The two policemen were standing at attention by the door. For Kristiansson, this situation was by no means unique, but it was new to Kvastmo, and he seemed to be taking it more to heart.
“Would you be so kind as to tell me exactly what happened?” said Gunvald Larsson in a tone of voice that he himself would have characterized as gentle and understanding.
“Well …”
Said Kristiansson and looked appealingly at Kvastmo, who, however, remained silent for the time being.
“We were patrolling as usual on Essingeleden,” said Kristiansson softly. “And then all of a sudden we were passed by this … gentleman, who came tearing along in a red Jaguar.”

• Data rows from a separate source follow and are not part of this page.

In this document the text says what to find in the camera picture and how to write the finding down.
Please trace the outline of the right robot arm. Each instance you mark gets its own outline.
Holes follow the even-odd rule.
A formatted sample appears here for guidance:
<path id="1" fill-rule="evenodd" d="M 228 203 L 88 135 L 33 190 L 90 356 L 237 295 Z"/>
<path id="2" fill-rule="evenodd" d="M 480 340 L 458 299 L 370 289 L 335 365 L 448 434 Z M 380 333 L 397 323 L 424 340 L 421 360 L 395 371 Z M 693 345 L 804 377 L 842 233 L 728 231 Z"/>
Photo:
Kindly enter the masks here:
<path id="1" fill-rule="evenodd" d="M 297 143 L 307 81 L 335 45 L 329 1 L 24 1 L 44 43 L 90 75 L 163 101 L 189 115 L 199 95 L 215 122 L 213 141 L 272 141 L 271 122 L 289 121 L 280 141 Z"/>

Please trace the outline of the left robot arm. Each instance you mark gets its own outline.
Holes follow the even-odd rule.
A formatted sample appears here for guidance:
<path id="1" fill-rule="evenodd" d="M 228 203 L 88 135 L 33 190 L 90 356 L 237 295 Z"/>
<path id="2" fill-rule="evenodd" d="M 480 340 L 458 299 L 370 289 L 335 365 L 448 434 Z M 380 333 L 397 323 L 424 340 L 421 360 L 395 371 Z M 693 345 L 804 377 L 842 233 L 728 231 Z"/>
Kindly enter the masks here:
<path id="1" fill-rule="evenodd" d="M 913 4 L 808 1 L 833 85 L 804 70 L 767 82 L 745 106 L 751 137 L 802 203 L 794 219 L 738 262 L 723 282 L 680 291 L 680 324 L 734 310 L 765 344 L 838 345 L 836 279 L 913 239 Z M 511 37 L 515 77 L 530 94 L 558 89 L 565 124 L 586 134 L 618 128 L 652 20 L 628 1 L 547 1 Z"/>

“At an excessive speed,” said Kvastmo.
“What did you do then?”
“We caught up to him,” Kristiansson said.
“And what was his response.”
“He waved at me,” said Kristiansson. “And then he pulled away from us.”
His expression was so sheepish that Gunvald Larsson felt suddenly several years older and many pounds heavier. He sighed heavily.
“And so you gave chase?” he said.
“We thought he was the cop-killer,” Kvastmo said.
“Did he have blond hair? Did he look to you like an unusually youthful nineteen-year-old?”
Kvastmo didn’t answer.
“Now the fact is,” said Gunvald Larsson, “that this man is fifty-seven years old and a professor of medicine. He was on his way to perform a very urgent and complicated Caesarian section of twins. Do you know what that is?”
Kristiansson nodded. He and his wife had had several children.
“He was still driving too fast,” said Kvastmo stubbornly.
“Cretin,” said Gunvald Larsson.
“That’s insulting an officer of the law,” said Kvastmo. Kristiansson frowned.
“Not when one of your superiors says it,” he said.
“Moreover, this professor called the police ten minutes earlier and asked for an escort,” Gunvald Larsson said. “And so he figured you were there to help him. What were you doing ten minutes earlier?”